───── Data for the task ─────

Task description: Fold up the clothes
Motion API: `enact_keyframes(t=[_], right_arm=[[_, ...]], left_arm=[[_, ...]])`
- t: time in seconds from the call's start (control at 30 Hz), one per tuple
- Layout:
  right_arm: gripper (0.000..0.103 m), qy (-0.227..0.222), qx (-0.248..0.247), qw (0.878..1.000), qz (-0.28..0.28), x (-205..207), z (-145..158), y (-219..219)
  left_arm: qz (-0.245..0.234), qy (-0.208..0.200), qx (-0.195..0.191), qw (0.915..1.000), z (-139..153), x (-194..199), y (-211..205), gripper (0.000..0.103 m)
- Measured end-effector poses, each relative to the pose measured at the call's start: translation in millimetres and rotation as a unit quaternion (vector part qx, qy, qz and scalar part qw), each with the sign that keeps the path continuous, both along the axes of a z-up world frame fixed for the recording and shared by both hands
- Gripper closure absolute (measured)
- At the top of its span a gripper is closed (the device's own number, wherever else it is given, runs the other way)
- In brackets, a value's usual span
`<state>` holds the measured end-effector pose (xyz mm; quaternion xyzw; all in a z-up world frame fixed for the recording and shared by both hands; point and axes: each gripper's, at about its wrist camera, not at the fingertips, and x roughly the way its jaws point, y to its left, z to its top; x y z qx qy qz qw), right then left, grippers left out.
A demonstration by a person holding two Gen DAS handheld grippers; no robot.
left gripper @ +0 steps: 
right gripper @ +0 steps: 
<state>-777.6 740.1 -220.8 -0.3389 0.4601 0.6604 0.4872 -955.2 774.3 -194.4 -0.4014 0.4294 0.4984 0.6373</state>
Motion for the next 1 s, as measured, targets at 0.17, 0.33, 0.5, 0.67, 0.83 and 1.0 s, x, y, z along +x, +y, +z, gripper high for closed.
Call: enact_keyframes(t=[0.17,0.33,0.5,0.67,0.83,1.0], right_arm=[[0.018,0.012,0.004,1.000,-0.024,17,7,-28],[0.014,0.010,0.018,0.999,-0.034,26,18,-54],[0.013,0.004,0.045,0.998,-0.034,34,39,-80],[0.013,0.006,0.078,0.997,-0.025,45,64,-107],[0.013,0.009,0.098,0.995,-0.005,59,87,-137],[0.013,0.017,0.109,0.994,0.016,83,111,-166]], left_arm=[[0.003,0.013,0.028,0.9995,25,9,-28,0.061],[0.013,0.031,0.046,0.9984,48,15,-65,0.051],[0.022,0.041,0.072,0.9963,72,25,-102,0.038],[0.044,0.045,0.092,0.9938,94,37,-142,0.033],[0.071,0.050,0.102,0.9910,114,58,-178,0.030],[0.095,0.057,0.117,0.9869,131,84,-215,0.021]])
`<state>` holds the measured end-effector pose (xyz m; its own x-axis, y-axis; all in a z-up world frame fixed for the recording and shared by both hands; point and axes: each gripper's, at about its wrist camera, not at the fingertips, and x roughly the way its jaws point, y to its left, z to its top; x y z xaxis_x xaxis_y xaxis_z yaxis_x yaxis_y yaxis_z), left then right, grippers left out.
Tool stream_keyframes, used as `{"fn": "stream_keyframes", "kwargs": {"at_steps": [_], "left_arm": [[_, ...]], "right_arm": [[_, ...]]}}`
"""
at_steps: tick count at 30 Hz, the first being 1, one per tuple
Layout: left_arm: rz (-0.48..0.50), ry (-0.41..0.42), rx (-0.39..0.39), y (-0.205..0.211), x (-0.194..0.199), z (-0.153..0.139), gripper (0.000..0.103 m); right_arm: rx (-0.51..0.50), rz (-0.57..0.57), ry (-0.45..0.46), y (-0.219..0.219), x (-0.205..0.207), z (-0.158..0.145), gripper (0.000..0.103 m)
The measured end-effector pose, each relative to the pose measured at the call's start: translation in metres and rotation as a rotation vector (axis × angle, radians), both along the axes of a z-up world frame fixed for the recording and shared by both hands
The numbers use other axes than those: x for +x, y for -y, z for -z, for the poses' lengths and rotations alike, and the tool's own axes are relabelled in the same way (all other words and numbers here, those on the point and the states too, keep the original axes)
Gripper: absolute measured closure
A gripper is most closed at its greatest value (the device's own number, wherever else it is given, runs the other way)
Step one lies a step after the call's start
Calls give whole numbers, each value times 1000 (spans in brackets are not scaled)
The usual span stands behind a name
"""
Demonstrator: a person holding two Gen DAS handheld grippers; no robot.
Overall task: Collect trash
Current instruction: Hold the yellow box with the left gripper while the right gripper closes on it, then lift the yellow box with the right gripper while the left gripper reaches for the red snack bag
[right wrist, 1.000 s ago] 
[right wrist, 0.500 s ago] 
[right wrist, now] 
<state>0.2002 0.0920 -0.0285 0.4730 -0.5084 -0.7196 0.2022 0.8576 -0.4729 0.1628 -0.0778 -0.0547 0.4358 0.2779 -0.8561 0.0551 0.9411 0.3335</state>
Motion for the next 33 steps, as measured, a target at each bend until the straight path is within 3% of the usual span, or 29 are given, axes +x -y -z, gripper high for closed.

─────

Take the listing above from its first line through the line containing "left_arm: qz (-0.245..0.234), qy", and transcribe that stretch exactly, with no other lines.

• _Task solution_
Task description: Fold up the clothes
Motion API: `enact_keyframes(t=[_], right_arm=[[_, ...]], left_arm=[[_, ...]])`
- t: time in seconds from the call's start (control at 30 Hz), one per tuple
- Layout:
  right_arm: gripper (0.000..0.103 m), qy (-0.227..0.222), qx (-0.248..0.247), qw (0.878..1.000), qz (-0.28..0.28), x (-205..207), z (-145..158), y (-219..219)
  left_arm: qz (-0.245..0.234), qy (-0.208..0.200), qx (-0.195..0.191), qw (0.915..1.000), z (-139..153), x (-194..199), y (-211..205), gripper (0.000..0.103 m)

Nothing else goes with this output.